Nevertheless, here are three reasons why Horace and Pete is brilliant:
1. It tells a story that feels old and new all at once.
I read a tongue-in-cheek elevator pitch-style description of the show in The New Yorker which I thought was right on the nose when it said Horace and Pete was “Cheers meets The Iceman Cometh.” And with its story about a group of blood relations destined to repeat their cycle of woes into perpetuity, a tragic hero who ultimately falls despite striving to do the right thing (C.K.’s role as bar co-owner Horace), and “chorus” of barflies, the series veers into the terrain of Greek tragedy.
Yet at the same time, the plot bubbles and spews with today’s headlines; Donald Trump’s campaign is an intermittent discussion point throughout. And it grapples in an explosive but still non-heavy-handed way with the issues of our time.

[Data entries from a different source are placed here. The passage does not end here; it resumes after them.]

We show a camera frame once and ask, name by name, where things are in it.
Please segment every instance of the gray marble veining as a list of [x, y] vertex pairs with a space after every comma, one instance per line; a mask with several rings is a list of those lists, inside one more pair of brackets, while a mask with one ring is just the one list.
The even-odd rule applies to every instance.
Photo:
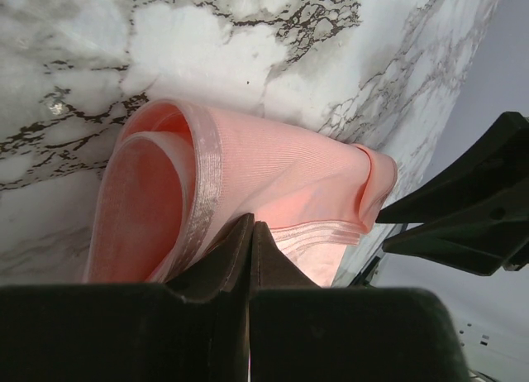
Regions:
[[[498, 0], [2, 0], [0, 282], [71, 281], [141, 104], [186, 98], [391, 155], [413, 190]], [[354, 274], [390, 227], [346, 254]]]

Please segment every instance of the ribbed fabric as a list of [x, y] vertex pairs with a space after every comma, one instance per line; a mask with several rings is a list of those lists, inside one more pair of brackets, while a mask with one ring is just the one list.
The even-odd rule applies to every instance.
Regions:
[[395, 179], [393, 160], [363, 146], [234, 112], [149, 103], [108, 163], [85, 277], [165, 281], [252, 212], [294, 264], [329, 285]]

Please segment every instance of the black plastic part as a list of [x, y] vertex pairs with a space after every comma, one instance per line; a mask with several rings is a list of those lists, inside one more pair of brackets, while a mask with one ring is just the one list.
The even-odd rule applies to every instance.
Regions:
[[[401, 232], [404, 232], [407, 228], [407, 224], [398, 224], [393, 227], [388, 237], [395, 236]], [[379, 262], [384, 257], [384, 252], [382, 251], [382, 245], [378, 250], [371, 256], [369, 261], [364, 265], [360, 273], [358, 273], [353, 280], [350, 282], [349, 287], [369, 287], [371, 280], [376, 273], [376, 268], [379, 265]]]
[[[252, 243], [252, 382], [469, 381], [448, 312], [433, 294], [314, 288], [264, 223]], [[281, 279], [268, 276], [276, 270]]]
[[422, 222], [384, 241], [477, 275], [520, 270], [529, 260], [529, 121], [505, 112], [456, 162], [383, 209], [377, 222]]
[[254, 382], [469, 380], [433, 295], [320, 289], [252, 216], [166, 285], [9, 287], [0, 310], [2, 381], [246, 382], [249, 342]]
[[168, 286], [0, 289], [0, 380], [247, 380], [253, 224]]

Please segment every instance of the white marble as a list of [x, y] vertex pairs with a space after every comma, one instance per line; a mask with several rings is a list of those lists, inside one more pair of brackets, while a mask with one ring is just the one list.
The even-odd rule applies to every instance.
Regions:
[[[391, 155], [420, 182], [498, 0], [1, 0], [0, 283], [72, 281], [120, 126], [176, 96]], [[336, 282], [390, 227], [349, 251]]]

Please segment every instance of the gray wall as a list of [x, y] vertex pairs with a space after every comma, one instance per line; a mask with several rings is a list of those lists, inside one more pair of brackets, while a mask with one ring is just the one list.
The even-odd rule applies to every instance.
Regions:
[[[529, 116], [528, 5], [529, 0], [499, 3], [424, 175], [425, 182], [457, 159], [502, 112], [518, 111]], [[501, 375], [506, 381], [520, 380], [520, 372], [527, 372], [524, 380], [529, 380], [529, 266], [516, 273], [500, 270], [484, 278], [425, 260], [394, 255], [381, 265], [379, 276], [375, 283], [378, 286], [411, 285], [434, 291], [454, 318], [475, 322], [492, 334], [487, 350], [496, 349], [498, 356], [502, 352], [517, 358], [524, 352], [526, 356], [527, 367], [521, 366], [509, 374], [511, 366], [487, 365], [488, 354], [485, 353], [481, 362], [474, 364], [478, 370], [479, 367], [489, 372], [492, 369], [493, 373], [498, 372], [497, 377]], [[501, 345], [494, 345], [494, 334], [503, 340]]]

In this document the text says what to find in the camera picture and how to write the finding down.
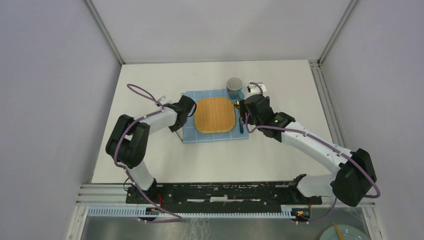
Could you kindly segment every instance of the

One of the most thoughtful scenes, for example, presents a side of transgender politics I’ve never given much thought to before: the question of whether it’s ethical for a transgender person to keep silent about their former gender identity to a person they’re sleeping with. Horace, who’s resolutely straight, has a happy one-night stand with a beautiful alcoholic. In the morning over eggs and coffee — well, Horace has coffee; his date Rhonda (played by Karen Pittman) asks for something a little stronger and her gracious host obliges — the conversation takes a left turn when Horace finds out Rhonda used to be a guy. At least, the possibility of a sex change is strongly inferred, though never explicitly stated. As non-judgmental as Horace is about people who make a habit of drinking whiskey before breakfast, he gets flustered and accusatory at the thought he’s somehow been “duped” into a “homosexual” encounter. Fascinating stuff.